The Mac360 team reviews hundreds of new utilities and applications each year.
As you would expect, some are good, some not. We have a few unanimous favorites, though, including the Mac’s Best. File. Launcher. Ever.
Beauty, of course, is in the eye of the beholder. The worth of a Mac application or utility may vary person to person, but some of the best are favorites for the whole Mac360 staff.
For example, among full backup applications, it’s been hard for anyone to top the reliability, dependability of SuperDuper!
Likewise, we all use ChronoSync to copy files from one Mac to another across a network. If there’s a better utility, we haven’t found it yet.
Ditto for NetNewsWire for top RSS reader, now priced right. It’s free. Vienna is very capable and priced right, too. Free.
The Mac is loaded with excellent applications and utilities that make our Mac’s digital iLife a better life. What about file launchers? You know, those utilities that do more than the Dock, more handy than the Finder?
There must be a dozen superbly crafted utilities that let you launch applications and files, let you navigate through folders and volumes. For the Mac360 staff, there’s only one that’s unanimous and at the top of the list.
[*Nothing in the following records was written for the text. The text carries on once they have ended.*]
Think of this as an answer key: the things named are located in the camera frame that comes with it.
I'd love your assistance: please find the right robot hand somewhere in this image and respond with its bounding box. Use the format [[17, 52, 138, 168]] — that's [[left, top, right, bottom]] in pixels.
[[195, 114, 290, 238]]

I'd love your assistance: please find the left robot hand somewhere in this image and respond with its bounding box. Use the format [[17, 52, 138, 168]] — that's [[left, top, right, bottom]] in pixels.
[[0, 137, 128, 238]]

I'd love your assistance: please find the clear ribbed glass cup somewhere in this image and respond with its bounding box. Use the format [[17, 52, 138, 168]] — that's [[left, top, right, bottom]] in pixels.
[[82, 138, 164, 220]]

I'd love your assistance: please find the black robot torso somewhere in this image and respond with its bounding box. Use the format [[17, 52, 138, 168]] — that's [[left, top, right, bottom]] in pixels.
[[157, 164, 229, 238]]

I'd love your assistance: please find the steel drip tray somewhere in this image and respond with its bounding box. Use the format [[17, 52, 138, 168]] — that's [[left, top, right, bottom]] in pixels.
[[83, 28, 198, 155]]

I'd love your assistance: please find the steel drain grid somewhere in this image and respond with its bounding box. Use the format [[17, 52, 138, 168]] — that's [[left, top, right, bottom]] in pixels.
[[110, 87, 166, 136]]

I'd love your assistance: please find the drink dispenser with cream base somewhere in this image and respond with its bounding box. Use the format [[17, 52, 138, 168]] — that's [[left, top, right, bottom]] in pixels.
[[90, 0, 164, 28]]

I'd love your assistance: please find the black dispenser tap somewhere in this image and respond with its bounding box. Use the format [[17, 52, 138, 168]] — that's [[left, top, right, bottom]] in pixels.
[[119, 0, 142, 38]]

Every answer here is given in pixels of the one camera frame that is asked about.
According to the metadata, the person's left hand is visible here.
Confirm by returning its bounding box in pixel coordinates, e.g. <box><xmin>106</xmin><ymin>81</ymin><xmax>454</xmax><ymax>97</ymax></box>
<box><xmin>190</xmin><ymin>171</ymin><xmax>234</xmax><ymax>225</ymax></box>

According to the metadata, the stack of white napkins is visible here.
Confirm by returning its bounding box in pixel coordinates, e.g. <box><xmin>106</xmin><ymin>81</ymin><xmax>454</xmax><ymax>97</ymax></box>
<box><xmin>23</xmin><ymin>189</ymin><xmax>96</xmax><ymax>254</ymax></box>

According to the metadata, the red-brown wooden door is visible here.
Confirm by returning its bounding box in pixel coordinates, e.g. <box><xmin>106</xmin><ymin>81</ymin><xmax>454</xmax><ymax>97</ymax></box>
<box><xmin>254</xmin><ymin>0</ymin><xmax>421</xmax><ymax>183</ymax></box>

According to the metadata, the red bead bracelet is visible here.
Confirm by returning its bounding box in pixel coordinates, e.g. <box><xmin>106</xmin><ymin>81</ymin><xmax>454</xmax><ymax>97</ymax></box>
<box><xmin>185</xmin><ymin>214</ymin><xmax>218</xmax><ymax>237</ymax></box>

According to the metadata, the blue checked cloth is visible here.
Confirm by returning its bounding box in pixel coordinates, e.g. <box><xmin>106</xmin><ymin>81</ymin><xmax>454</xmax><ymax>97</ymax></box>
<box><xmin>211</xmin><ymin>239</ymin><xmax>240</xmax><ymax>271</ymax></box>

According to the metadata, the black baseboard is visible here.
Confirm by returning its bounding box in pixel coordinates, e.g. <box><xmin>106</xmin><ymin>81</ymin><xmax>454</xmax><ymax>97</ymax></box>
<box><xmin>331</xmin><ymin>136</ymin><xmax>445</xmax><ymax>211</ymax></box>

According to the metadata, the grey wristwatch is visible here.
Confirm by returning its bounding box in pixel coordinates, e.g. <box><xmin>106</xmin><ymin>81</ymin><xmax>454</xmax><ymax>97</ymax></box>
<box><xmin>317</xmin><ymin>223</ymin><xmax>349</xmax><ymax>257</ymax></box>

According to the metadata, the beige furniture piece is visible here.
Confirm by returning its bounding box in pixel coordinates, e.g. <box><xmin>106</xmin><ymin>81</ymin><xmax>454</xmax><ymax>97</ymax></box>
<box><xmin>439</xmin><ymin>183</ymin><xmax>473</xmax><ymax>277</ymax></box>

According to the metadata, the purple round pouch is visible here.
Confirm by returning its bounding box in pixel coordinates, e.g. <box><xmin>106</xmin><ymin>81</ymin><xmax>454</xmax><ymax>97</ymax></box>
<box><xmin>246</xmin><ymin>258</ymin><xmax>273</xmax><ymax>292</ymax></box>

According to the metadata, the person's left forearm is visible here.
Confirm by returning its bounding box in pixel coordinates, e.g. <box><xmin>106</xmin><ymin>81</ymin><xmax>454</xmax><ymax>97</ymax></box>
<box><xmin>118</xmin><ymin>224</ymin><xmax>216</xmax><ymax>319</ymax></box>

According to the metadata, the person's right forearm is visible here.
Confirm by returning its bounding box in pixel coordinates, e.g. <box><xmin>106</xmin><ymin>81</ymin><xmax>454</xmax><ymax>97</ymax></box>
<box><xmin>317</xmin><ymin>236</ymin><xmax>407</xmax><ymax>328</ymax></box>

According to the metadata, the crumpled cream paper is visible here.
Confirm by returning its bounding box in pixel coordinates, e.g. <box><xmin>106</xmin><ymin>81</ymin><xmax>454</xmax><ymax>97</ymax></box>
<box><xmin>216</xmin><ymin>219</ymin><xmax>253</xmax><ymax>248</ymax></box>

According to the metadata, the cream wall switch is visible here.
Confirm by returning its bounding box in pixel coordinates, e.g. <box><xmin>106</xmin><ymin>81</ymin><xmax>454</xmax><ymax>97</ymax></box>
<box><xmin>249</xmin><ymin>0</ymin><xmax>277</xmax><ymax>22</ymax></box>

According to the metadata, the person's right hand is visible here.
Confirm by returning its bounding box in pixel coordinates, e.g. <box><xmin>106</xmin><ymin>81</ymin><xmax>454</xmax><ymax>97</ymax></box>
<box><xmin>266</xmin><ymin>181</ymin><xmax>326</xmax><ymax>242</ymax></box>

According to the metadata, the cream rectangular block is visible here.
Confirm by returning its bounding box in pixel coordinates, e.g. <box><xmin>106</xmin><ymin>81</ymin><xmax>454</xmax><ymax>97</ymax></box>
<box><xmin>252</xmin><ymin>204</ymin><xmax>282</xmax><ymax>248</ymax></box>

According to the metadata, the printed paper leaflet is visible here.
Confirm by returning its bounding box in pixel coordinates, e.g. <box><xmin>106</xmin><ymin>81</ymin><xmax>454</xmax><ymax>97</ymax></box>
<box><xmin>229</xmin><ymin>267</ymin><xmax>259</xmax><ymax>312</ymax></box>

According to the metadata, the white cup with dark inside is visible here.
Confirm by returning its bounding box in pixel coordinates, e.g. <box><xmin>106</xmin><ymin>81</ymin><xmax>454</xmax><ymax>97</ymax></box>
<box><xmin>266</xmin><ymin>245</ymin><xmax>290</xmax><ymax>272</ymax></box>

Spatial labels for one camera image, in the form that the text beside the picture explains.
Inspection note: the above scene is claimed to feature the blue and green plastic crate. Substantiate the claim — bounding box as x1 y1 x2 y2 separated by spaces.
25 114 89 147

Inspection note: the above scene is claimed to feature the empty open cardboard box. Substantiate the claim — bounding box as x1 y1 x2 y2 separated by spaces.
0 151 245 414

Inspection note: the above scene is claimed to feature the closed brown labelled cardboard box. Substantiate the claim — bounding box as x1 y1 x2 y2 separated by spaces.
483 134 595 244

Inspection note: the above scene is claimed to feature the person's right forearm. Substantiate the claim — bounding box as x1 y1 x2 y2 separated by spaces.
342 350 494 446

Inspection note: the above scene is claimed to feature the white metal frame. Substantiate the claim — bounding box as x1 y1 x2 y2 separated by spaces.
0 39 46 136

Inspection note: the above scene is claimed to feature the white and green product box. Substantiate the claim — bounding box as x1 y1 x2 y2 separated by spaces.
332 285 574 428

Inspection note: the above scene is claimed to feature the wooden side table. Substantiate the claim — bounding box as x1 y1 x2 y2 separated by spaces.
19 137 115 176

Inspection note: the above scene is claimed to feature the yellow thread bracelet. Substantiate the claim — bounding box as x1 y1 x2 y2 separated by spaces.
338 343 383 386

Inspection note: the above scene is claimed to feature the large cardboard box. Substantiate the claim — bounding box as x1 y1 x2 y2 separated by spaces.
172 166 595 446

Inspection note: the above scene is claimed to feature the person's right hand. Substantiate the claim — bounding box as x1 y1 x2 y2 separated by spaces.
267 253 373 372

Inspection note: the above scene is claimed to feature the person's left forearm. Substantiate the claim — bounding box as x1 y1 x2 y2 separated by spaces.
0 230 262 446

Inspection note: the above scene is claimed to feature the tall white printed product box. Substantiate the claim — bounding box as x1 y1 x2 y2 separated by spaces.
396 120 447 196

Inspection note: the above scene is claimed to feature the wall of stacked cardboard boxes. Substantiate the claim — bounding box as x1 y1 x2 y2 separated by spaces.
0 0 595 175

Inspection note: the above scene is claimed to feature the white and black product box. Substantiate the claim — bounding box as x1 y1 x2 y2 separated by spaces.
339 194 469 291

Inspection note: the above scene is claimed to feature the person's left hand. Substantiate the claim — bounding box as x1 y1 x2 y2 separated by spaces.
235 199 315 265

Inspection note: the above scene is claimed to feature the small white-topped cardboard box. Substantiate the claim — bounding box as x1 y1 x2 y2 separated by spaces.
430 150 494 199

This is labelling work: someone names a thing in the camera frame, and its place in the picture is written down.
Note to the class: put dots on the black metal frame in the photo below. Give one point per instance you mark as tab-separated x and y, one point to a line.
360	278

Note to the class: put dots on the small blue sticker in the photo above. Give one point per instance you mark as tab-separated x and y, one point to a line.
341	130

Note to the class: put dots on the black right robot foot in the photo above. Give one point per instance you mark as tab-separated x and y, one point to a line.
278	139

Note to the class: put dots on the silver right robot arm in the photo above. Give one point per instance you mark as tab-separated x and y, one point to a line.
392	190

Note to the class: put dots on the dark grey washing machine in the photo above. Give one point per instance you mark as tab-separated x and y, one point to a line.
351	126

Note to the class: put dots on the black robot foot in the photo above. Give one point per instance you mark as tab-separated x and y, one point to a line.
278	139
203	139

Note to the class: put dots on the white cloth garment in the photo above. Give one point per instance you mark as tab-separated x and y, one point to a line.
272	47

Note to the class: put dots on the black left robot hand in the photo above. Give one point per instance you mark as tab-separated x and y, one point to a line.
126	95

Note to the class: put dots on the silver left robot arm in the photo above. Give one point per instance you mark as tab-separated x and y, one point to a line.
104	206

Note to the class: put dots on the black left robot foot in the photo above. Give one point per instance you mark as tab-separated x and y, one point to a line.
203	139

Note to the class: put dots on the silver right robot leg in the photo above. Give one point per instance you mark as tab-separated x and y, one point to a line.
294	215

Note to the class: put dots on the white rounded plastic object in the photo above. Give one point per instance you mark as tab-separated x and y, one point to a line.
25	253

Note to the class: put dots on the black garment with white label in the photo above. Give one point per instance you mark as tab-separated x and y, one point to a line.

DragThing takes top honors.
A file or application launcher works like the Dock in Mac OS X. It’s a shortcut to open a file, a document, a folder, a utility, an application, whatever.
Do I have a simple criteria for a launcher? It must be easy to setup, easy to learn and use, simple to customize for personal use, mostly out of the way and unobtrusive, but always there.
So it is with DragThing. Yes, I’m aware that the Mac has many good launcher utilities, most quite capable, and most extend well beyond the Dock’s capabilities, or the Finder’s features.
There’s the popular LaunchBar, the new paradigm QuickSilver, the elegantly simple Overflow.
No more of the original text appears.